For purposes of my paper, this article provides valuable information on YouTube's business operations. According to the author, YouTube largely complies with the requirements mandated by the DMCA, but the financial benefit test could be problematic for it. In determining whether YouTube should successfully meet the requirements of the DMCA, an examination of YouTube's operations will be critical and this article will be helpful in that regard.
In this case, Corbis, the owner of copyrighted photographs, sued Amazon.com for copyright infringement after several of Corbis’ photographs, without its consent, appeared on third party vendor platforms hosted by Amazon.com. Amazon.com’s primary defense was that it is protected from liability for the alleged copyright infringement under the Digital Millennium Copyright Act (“DMCA”). Thus, the Corbis case is pertinent to my analysis in that many of the issues facing YouTube in meeting the requirements of the DMCA were addressed in this case.

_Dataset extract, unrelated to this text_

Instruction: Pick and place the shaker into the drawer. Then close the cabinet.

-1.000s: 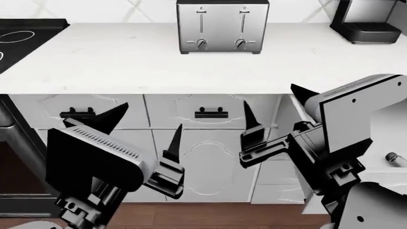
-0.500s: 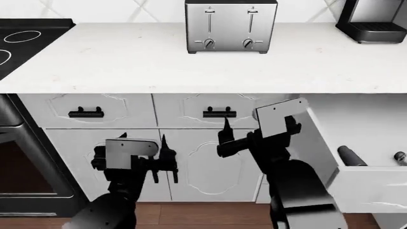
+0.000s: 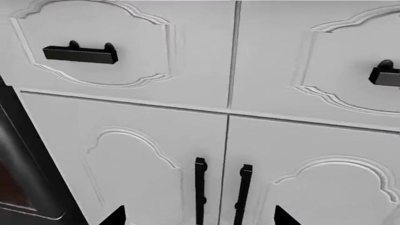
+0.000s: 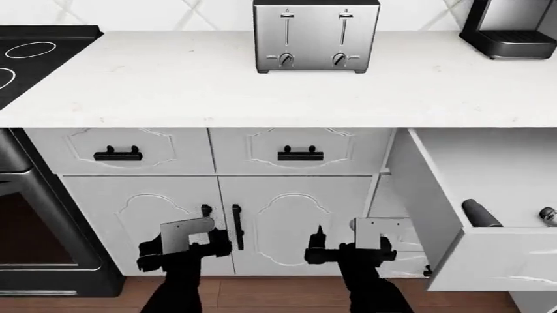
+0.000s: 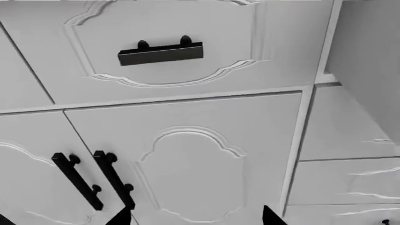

The Corbis court addressed the DMCA’s requirements that the service provider 1) not have actual or apparent knowledge of the infringing activity and 2) not have the ability to control the content of users’ postings. The Corbis court ruled that actual knowledge requires that the copyright holder provide evidence that it notified the service provider of the specific infringing material. The court also found that Congress contemplated that apparent knowledge of infringing activity requires that the service provider turn a blind eye to red flags of “pirate sites.” For purposes of my paper, the extent to which user sites are obviously infringing will be critical to the application of the knowledge test.
The Corbis court also amplified the DMCA’s right and ability to control test. It explained that the ability to control the infringing activity cannot simply mean the ability of the service provider to remove or block access to materials posted on its website or stored in its system. According to the court, there must be some level of active involvement with content decisions. In the case of YouTube, its screening techniques and its technology for identifying and removing infringing videos will be relevant to determine whether YouTube runs afoul of this requirement.
Whether or not YouTube satisfies the requirements of the DMCA, including its level of knowledge and the ability to control infringing activity, will be fact dependent. However, the court’s analysis in Corbis and its discussion of the DMCA’s legislative history will be helpful in applying the facts of the YouTube litigation to the law.